Koruyucu bir politika izlemek, yani gümrük duvarlarını miktar kısıtlamaları ve gümrük vergileri tarifelerini yükselterek örerken, içerde ithal ikamesine ağırlık verme politikası da, buhrandan çıkış yolu olarak gözükmemektedir. Türkiye, Üçüncü Plan'da kısmen ve Dördüncü Plan'da ana politika olarak, hem AET-Türkiye ilişkilerini askıya almış, AET-Türkiye entegrasyonunu yok sayarak plan modellerini oluşturmuş, hem de ithal ikamesi politikasını ihracatı geliştirme politikasına tercih etmiştir.
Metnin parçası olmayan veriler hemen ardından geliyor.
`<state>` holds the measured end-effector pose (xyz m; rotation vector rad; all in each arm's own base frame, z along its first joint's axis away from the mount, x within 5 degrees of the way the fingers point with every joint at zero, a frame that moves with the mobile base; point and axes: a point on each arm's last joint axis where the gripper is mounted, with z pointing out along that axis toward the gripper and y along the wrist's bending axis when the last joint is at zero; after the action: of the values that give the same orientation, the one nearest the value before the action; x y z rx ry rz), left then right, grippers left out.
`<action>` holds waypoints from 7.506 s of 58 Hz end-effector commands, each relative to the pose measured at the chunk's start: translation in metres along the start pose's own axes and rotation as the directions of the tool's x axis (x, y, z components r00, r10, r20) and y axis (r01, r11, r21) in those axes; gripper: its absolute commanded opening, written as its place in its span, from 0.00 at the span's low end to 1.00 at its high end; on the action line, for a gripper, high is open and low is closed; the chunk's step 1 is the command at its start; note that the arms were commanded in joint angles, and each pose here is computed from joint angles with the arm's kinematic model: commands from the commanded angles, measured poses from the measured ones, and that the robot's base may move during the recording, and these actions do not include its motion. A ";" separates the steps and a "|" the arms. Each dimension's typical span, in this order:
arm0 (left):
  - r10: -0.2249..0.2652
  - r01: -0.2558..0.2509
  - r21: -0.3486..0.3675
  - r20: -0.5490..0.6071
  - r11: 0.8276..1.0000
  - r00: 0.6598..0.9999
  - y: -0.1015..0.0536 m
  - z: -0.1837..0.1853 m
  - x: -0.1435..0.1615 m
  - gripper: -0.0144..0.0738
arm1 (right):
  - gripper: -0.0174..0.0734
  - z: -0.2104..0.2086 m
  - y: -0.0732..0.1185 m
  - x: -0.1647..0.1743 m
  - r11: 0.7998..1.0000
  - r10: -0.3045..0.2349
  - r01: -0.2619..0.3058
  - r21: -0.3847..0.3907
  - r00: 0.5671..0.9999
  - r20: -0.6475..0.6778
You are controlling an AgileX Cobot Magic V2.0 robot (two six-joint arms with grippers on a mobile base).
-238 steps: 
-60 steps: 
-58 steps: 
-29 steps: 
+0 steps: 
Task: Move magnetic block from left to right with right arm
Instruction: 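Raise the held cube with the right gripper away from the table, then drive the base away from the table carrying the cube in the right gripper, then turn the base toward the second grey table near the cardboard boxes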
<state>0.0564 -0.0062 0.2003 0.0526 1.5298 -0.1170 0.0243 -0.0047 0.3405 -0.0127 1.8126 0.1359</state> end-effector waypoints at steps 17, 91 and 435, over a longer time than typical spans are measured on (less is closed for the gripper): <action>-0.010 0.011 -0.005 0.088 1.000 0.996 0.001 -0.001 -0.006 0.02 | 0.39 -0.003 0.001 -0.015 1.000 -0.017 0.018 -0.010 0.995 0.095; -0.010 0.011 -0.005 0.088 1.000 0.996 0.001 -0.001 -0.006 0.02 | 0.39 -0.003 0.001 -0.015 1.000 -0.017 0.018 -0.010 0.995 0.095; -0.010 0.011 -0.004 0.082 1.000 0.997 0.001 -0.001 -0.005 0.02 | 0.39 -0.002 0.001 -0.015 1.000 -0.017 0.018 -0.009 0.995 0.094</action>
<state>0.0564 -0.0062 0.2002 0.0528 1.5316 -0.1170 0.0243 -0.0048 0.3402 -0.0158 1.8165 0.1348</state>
Ama bu temeldeki himayeci yaklaşım da 1980'e girerken kalkınma hızının sıfır olmasını, fiyat artışlarının %70'e varmasını engelleyememiştir.

O halde, sorunun temel çözümü nerede yatmaktadır?

Bu sorunun yanıtı, hem Rostow'un hem de Dünya Bankası'nın karşıt yaklaşımlarının temelinde yatan bir gerçeğin unutulmasından ötürü, onların reçetelerinde bulunmamaktadır. Sorun, dış ticarette serbestlik, ya da koruyuculuk sorunu değildir. Sorun, az gelişmiş ekonomiler ile gelişmiş ekonomilerin temel yapısal farklarından kaynaklanmaktadır. Sorun, az gelişmiş ülkelerin potansiyel üretim gücünü harekete geçirmek, kaynakları yatırımlara dönüştürmek üzere yönlendirebilmektir. Bu ise, "ekonominin yönetimi" sorunudur:

Ekonomik kararları kim, hangi amaçla alacaktır?

Bu kararları oluşturan " tüketici tercihi" olursa, yatırımlar ve dolayısıyla üretim, Türkiye'nin sanayileşerek güçlenmesi değil, tüketimin kamçılanması ve dolayısıyla uzun dönemde, "pazar" olgusunun genişletilmesi olacaktır. Teknoloji geliştiremeyen, tüketimi kısıtlayamayan, kaynakları temel sanayi yatırımlarına sevk edemeyen, kamu girişimlerini ekonomik yapıya kavuşturamayan bir ekonomik yönetim, başarılı sonuca varamaz. Kaldı ki, tüm bu sorunları çözümleyecek ekonomik yönetim nitelikli de olsa, sonuca varılması oldukça zordur.

KURTULUŞ YOLU
Türkiye'de ana sorun Türkiye ekonomisinin ana girdilerinin dışarıdan satın alınması zorunluluğudur. Enerjisi, teknolojisi, know-how'ı ve yarı mamulleri dışarıdan almak zorunda olan, ama bunları almak için dışalım kaynağı yetersiz olan bir ülke, kesinlikle sorunlardan kurutulamaz. Sorunun çözümü, bağımlılıktan kurtuluncaya dek, ülkede ithal ikamesine öncelik vererek, ama bu önceliği sanayi ana girdilerinin üretilmesi olarak ele alan koruyucu bir politikaya devam etmektir. Bu arada, özellikle petrol arama, çıkartma ve işleme faaliyetlerine birinci önceliği vermek ve ihracatı da ürün çeşidini artırarak ihraç edilen ülkelere yeni ülkeler ekleyerek artırmak gereklidir.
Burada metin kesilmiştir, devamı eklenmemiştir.